> [TASK BRIEF] What you return should be each line of the data containing the string "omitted".

SUPPLIED RECORDS Start Marker

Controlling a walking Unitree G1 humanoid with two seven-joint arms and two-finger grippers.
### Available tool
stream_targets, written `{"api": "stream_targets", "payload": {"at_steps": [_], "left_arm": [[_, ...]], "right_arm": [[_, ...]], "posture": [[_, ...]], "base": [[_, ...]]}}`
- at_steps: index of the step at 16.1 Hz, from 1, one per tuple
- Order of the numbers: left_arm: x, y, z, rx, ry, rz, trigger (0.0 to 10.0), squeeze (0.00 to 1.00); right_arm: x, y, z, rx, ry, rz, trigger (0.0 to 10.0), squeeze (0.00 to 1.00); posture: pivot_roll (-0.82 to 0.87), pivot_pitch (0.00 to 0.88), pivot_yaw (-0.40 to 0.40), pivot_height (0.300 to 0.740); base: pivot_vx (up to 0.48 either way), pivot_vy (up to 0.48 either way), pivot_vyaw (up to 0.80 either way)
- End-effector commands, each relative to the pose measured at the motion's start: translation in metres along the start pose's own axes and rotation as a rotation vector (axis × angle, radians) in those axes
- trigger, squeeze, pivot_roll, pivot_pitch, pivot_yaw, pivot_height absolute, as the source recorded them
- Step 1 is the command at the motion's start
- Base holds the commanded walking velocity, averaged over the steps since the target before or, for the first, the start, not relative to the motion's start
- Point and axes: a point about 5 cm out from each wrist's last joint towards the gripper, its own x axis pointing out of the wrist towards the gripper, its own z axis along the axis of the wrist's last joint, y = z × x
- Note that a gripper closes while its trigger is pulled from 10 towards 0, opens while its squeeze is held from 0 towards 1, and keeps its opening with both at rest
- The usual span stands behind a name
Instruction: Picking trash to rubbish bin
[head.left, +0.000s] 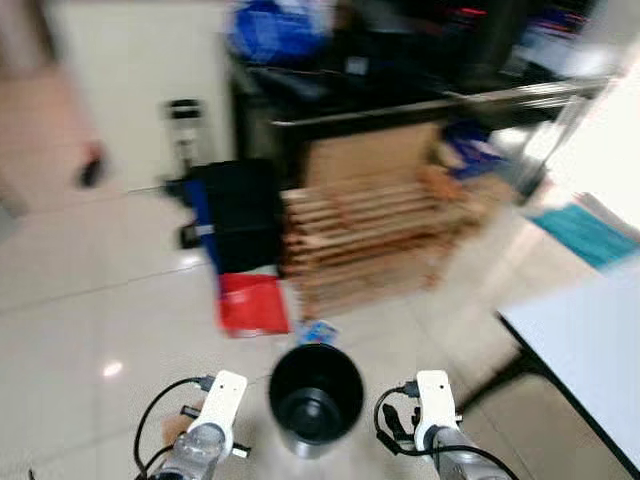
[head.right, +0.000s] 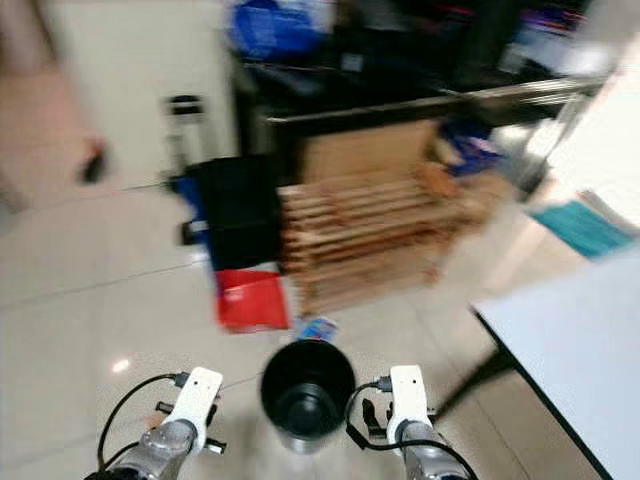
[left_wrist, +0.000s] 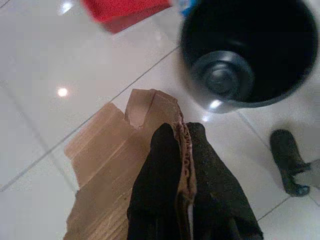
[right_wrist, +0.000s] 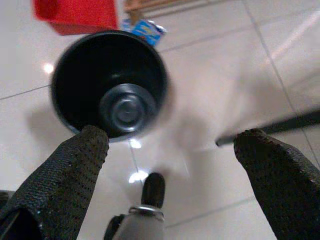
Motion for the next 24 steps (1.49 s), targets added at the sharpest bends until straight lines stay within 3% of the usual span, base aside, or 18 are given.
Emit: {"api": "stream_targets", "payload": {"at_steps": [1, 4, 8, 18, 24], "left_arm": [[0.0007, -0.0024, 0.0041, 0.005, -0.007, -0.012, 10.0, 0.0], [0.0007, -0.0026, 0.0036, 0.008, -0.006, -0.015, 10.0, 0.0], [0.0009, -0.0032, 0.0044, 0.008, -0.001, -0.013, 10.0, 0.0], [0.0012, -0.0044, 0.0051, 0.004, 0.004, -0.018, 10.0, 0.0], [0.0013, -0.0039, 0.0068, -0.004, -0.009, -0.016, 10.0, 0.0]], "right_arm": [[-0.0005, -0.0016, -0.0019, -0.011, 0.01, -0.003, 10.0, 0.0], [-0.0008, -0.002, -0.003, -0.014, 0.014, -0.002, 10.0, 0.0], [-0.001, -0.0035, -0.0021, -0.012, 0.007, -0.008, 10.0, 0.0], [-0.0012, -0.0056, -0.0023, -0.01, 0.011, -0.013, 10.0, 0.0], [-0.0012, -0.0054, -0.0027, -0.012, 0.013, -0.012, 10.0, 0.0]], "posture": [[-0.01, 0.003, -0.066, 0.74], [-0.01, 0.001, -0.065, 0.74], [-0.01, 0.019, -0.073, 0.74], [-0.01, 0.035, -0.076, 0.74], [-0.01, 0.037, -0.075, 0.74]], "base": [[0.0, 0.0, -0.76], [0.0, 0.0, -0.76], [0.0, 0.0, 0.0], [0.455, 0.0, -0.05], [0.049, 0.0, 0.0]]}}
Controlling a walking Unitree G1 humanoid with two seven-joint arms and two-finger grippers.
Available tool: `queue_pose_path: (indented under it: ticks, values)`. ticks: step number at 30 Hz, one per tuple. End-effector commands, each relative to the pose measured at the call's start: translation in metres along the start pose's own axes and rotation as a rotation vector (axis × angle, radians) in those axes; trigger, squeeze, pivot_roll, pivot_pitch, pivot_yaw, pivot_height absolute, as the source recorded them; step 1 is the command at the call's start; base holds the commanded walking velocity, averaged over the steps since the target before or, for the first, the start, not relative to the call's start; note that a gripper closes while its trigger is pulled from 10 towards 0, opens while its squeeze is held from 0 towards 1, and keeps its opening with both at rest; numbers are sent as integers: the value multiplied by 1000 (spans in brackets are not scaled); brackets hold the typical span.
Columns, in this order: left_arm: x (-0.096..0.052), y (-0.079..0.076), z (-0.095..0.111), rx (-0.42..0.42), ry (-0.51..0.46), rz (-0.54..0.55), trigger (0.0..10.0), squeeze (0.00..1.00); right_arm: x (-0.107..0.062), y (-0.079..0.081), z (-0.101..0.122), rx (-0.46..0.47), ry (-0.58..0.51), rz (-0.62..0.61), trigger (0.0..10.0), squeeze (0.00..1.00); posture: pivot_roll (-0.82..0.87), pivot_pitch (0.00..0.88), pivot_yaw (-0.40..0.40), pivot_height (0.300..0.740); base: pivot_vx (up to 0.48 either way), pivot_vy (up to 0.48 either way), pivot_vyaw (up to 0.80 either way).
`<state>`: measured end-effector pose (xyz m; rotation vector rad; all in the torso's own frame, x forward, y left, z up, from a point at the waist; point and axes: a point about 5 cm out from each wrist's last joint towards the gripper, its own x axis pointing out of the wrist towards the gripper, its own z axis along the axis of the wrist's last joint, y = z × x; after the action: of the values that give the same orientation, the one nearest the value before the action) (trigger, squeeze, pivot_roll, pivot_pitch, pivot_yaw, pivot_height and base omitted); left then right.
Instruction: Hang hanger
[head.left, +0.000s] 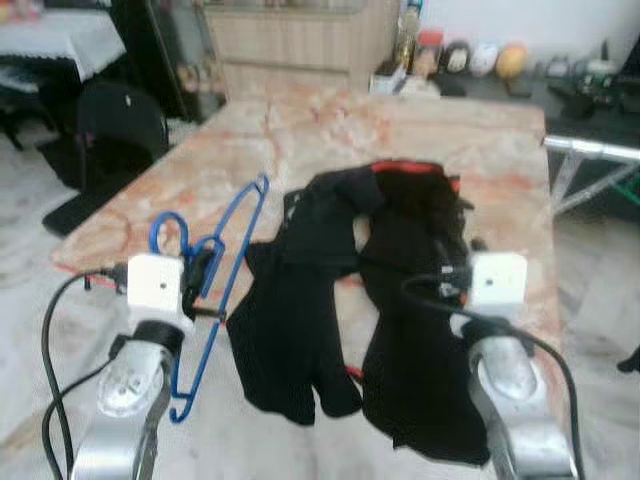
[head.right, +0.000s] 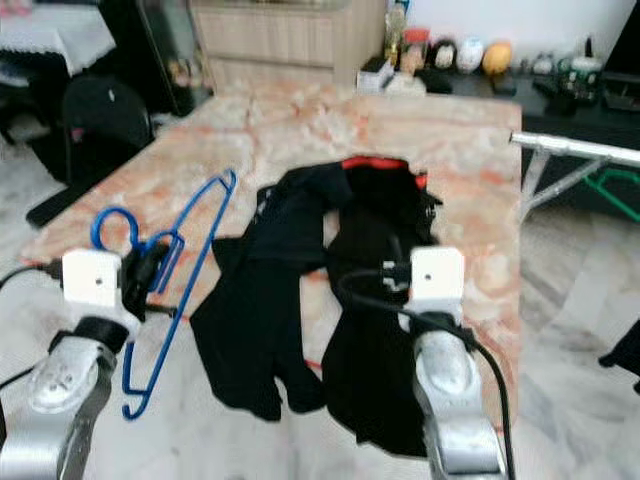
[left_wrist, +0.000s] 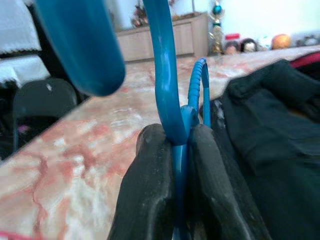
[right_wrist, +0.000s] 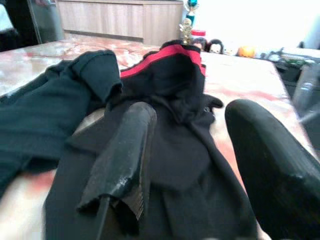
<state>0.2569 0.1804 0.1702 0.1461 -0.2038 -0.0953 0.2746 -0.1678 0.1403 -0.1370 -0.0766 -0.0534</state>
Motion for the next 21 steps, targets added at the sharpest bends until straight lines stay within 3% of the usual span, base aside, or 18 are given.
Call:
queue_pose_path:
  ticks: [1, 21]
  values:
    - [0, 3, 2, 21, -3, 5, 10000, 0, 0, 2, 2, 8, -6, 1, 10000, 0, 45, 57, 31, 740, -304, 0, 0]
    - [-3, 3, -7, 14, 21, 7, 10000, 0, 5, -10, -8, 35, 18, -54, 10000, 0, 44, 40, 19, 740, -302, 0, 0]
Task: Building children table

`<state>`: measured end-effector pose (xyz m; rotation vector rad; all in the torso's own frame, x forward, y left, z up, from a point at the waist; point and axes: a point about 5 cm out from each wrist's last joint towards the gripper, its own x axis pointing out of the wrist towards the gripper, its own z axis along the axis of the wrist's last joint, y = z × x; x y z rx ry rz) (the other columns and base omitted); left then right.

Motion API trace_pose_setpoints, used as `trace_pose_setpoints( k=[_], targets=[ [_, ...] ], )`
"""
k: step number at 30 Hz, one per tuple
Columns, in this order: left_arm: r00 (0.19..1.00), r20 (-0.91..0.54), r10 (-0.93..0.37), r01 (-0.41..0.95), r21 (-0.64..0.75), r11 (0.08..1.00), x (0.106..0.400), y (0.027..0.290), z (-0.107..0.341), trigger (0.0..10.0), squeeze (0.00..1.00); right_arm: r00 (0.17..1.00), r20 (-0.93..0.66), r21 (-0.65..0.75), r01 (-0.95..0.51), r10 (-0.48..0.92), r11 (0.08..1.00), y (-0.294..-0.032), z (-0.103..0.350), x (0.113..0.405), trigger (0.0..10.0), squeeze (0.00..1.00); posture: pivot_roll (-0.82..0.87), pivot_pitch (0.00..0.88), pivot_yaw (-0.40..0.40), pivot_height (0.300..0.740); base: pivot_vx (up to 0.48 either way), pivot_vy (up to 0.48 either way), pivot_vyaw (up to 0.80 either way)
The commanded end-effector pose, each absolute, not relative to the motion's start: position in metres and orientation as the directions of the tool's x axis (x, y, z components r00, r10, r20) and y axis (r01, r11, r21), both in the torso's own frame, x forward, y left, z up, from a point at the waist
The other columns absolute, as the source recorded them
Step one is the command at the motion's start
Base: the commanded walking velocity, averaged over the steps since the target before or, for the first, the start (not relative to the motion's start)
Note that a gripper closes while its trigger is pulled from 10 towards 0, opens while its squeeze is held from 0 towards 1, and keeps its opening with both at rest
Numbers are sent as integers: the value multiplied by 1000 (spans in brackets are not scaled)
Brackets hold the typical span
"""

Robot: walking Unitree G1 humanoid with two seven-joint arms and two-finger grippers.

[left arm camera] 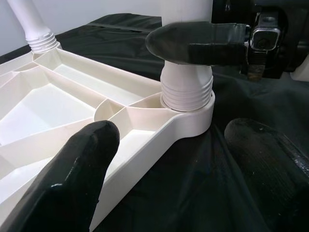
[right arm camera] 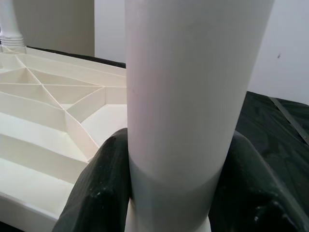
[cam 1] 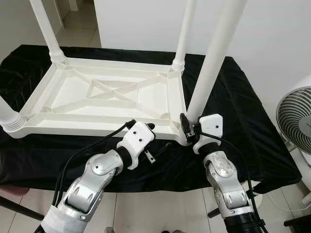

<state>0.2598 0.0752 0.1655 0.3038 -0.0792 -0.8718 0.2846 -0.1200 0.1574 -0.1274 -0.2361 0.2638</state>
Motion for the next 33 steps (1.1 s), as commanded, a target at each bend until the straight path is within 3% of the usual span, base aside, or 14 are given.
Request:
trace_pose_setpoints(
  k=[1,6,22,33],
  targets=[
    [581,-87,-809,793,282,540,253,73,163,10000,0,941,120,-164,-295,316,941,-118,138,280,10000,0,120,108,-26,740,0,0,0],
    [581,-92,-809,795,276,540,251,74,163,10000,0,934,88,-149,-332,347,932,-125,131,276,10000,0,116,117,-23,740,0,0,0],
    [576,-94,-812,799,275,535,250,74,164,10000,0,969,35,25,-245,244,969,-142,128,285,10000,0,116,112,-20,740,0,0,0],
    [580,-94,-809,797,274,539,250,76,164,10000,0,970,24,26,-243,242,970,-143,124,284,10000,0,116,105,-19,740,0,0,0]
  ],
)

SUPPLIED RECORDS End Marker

> [SOLUTION TO THIS TASK]
`<state>`: measured end-effector pose (xyz m; rotation vector rad; all in the torso's own frame, x forward, y left, z up, from a point at the waist; point and axes: a point about 5 cm out from each wrist's last joint towards the gripper, its own x axis pointing out of the wrist towards the gripper, its own z axis along the axis of the wrist's last joint, y = z × x; after the action: of the values that give the same orientation, the one nearest the value before the action) (trigger, squeeze, pivot_roll, pivot_pitch, pivot_yaw, pivot_height and base omitted); left then right.
`<state>`: measured end-effector pose (xyz m; rotation vector rad; all in the torso's own frame, x forward, y left, z up, from a point at the waist; point and axes: a point about 5 cm out from each wrist's last joint towards the gripper, its own x axis pointing out of the wrist towards the gripper, its own z axis along the axis of the wrist's last joint, y = z × x; x y z rx ry rz) (the other columns and base omitted); left then right.

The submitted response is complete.